Historically, the economic impact of the Fed’s anti-inflation policy has always hit housing first. It works like this: The central bank starts to push interest rates up. Not long after, home sales plummet and builders begin to cut back. This reduces demand for both raw materials (like wood) and durable goods (like refrigerators). These economic contractions then quickly spread to the rest of the economy, theoretically helping to stem runaway inflation.
The question going forward is whether the housing market can absorb these economic shocks without spreading to the rest of the economy. On the one hand, private fixed investment in residential real estate (ie GDP in residential construction) has already experienced a sharp decline. On the other hand, homebuilder employment remains at its cycle peak as builders avoid layoffs as they work off the historical backlog they have accumulated during the pandemic housing boom.

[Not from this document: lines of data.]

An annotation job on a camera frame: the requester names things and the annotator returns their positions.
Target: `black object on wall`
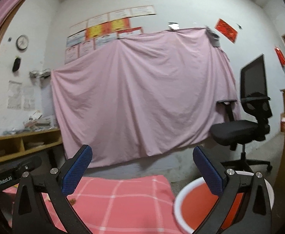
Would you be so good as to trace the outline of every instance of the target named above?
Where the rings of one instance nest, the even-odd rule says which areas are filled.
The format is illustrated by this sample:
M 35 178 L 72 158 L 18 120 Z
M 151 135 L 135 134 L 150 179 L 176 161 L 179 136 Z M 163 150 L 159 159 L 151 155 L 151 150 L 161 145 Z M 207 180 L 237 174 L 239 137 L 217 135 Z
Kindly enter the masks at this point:
M 14 62 L 14 66 L 12 67 L 12 71 L 16 72 L 20 68 L 21 58 L 17 57 Z

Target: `red decoration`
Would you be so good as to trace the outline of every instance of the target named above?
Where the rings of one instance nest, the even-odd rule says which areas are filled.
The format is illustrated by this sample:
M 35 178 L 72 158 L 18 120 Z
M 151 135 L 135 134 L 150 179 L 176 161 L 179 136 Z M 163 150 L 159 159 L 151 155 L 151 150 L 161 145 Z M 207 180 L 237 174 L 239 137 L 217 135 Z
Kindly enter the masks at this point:
M 284 57 L 283 53 L 277 47 L 275 47 L 275 51 L 276 51 L 276 53 L 278 55 L 279 61 L 281 63 L 281 66 L 284 67 L 285 66 L 285 57 Z
M 236 42 L 238 32 L 224 20 L 219 19 L 217 25 L 215 26 L 215 29 L 225 35 L 227 39 L 229 39 L 232 43 Z

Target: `paper notice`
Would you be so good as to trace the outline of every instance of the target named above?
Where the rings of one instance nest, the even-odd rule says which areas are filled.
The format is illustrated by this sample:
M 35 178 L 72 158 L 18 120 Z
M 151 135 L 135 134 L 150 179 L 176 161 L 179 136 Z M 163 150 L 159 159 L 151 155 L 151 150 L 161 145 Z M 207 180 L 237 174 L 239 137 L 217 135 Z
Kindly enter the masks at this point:
M 131 36 L 139 35 L 139 34 L 142 34 L 142 31 L 143 31 L 142 27 L 121 30 L 121 31 L 118 31 L 118 39 L 124 39 L 124 38 L 128 38 Z
M 65 64 L 78 59 L 79 49 L 78 46 L 72 46 L 65 51 Z
M 86 39 L 99 37 L 111 33 L 111 24 L 110 22 L 103 23 L 101 25 L 93 26 L 87 29 Z
M 98 49 L 102 47 L 103 45 L 109 43 L 110 41 L 116 40 L 118 38 L 118 34 L 116 32 L 97 37 L 95 39 L 95 48 Z
M 8 109 L 21 110 L 22 83 L 9 81 L 8 83 Z
M 82 57 L 94 50 L 94 39 L 90 39 L 79 44 L 79 57 Z
M 69 31 L 69 36 L 76 34 L 80 31 L 83 31 L 87 28 L 87 21 L 84 21 L 82 23 L 76 24 L 74 26 L 70 27 L 70 31 Z
M 145 16 L 145 15 L 155 15 L 156 11 L 153 6 L 141 6 L 141 7 L 135 7 L 131 8 L 132 16 L 133 17 L 139 17 L 139 16 Z
M 129 18 L 118 19 L 110 22 L 111 32 L 130 28 Z
M 101 24 L 106 23 L 108 21 L 109 21 L 108 20 L 108 13 L 100 15 L 100 16 L 97 16 L 97 17 L 93 17 L 93 18 L 90 18 L 88 20 L 87 28 L 90 28 L 92 26 L 101 25 Z
M 34 88 L 31 86 L 23 87 L 22 96 L 23 96 L 23 110 L 25 111 L 35 110 Z
M 74 46 L 86 40 L 86 30 L 76 33 L 67 38 L 67 47 Z
M 130 9 L 124 9 L 119 11 L 113 11 L 109 13 L 110 21 L 126 18 L 126 17 L 132 17 L 132 13 Z

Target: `pink plaid blanket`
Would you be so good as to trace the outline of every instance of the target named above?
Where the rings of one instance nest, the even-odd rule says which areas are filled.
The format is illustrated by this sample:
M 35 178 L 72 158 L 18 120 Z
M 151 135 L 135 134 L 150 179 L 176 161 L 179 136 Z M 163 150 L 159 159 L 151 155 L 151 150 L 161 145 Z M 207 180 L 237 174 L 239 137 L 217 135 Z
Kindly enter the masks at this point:
M 44 198 L 54 224 L 65 231 L 47 195 Z M 130 180 L 83 177 L 68 196 L 72 198 L 73 208 L 94 234 L 181 233 L 173 215 L 175 197 L 162 175 Z

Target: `office chair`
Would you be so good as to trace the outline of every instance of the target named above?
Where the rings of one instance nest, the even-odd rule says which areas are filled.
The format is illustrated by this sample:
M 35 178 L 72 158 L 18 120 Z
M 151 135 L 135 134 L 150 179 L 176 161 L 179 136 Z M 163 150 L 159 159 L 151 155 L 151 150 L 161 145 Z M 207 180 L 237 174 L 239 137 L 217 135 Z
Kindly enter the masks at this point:
M 237 144 L 242 145 L 241 159 L 223 162 L 223 166 L 230 166 L 238 171 L 253 172 L 250 165 L 263 164 L 268 166 L 267 171 L 270 172 L 273 167 L 269 161 L 249 160 L 245 156 L 245 144 L 252 141 L 264 141 L 265 135 L 270 132 L 268 118 L 272 117 L 272 113 L 269 106 L 270 98 L 267 96 L 263 54 L 241 69 L 240 83 L 243 110 L 254 116 L 257 123 L 248 120 L 234 120 L 231 104 L 237 100 L 221 100 L 217 102 L 217 105 L 225 106 L 229 122 L 211 126 L 210 134 L 218 144 L 230 146 L 232 151 L 236 150 Z

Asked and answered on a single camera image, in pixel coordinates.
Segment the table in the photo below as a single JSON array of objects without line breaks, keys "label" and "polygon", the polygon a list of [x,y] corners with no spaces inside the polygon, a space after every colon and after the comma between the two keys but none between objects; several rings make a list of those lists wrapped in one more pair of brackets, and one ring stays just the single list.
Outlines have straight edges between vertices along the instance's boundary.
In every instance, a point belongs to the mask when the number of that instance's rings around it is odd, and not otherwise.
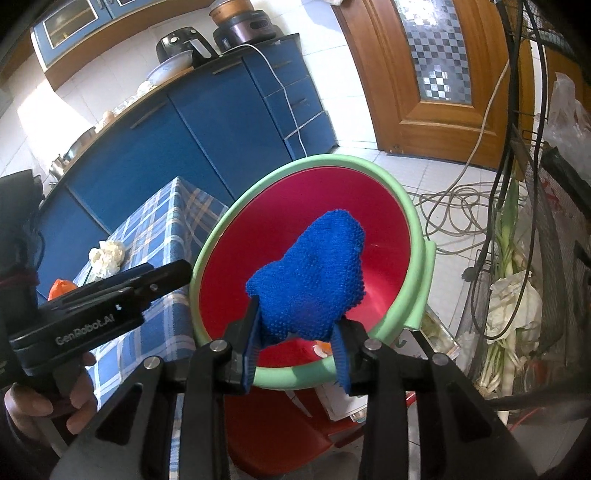
[{"label": "table", "polygon": [[[180,177],[149,198],[110,237],[125,244],[121,270],[145,262],[155,267],[184,258],[195,260],[213,227],[227,211],[223,203]],[[74,279],[81,286],[89,278],[90,263]],[[93,351],[97,363],[88,368],[99,408],[119,384],[148,356],[165,361],[189,356],[195,350],[185,286],[152,303],[145,323]],[[177,478],[182,398],[177,402],[171,449],[170,478]]]}]

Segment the blue towel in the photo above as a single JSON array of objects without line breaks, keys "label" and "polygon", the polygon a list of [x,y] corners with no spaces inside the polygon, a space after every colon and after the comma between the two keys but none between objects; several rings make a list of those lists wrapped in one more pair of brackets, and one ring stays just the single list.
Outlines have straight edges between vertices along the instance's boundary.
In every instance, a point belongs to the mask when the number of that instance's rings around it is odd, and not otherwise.
[{"label": "blue towel", "polygon": [[361,252],[365,233],[345,210],[325,213],[300,235],[281,260],[246,283],[261,305],[262,347],[295,334],[330,340],[333,325],[363,299]]}]

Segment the white bowl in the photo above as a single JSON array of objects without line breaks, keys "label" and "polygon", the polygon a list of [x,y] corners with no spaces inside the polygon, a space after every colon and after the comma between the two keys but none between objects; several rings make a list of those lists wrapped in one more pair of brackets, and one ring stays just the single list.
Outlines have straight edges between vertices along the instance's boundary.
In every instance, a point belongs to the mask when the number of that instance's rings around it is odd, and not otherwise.
[{"label": "white bowl", "polygon": [[193,52],[191,50],[182,51],[158,65],[148,74],[146,81],[152,85],[162,85],[166,80],[170,80],[177,73],[188,69],[192,64]]}]

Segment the red bowl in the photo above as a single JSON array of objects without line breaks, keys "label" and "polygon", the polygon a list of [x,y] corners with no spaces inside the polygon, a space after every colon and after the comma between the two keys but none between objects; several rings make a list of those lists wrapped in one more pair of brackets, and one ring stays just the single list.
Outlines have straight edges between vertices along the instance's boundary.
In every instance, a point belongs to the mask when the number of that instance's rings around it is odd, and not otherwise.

While the rise in mortgage rates has led to an all-time decline in home sales, it hasn’t caused a home price crash. Through December, US single-family home prices, as measured by the seasonally adjusted Case-Shiller National Home Price Index (see chart above), are down 2.7% from their June 2022 peak. Excluding seasonal adjustment, national home prices are down 4.4%. (Remember that some regional housing markets have yet to experience a decline.)
“Housing foam has resurfaced since 2020, with signs of a pandemic housing boom spreading beyond the U.S. to other, mostly advanced, economies as a deep global housing slide continues,” economists at the Dallas Fed wrote earlier this week.
Looking ahead, Dallas Fed economists expect the US housing market to continue undergoing a “modest” home price correction. However, should the Federal Reserve become even more aggressive in its inflationary war, it could result in a “serious” correction in national house prices.
“While a modest housing correction remains the base case, the risk that tighter-than-expected monetary policy could trigger a tighter price correction in Germany and the US cannot be ignored,” Dallas Fed economists wrote earlier this week.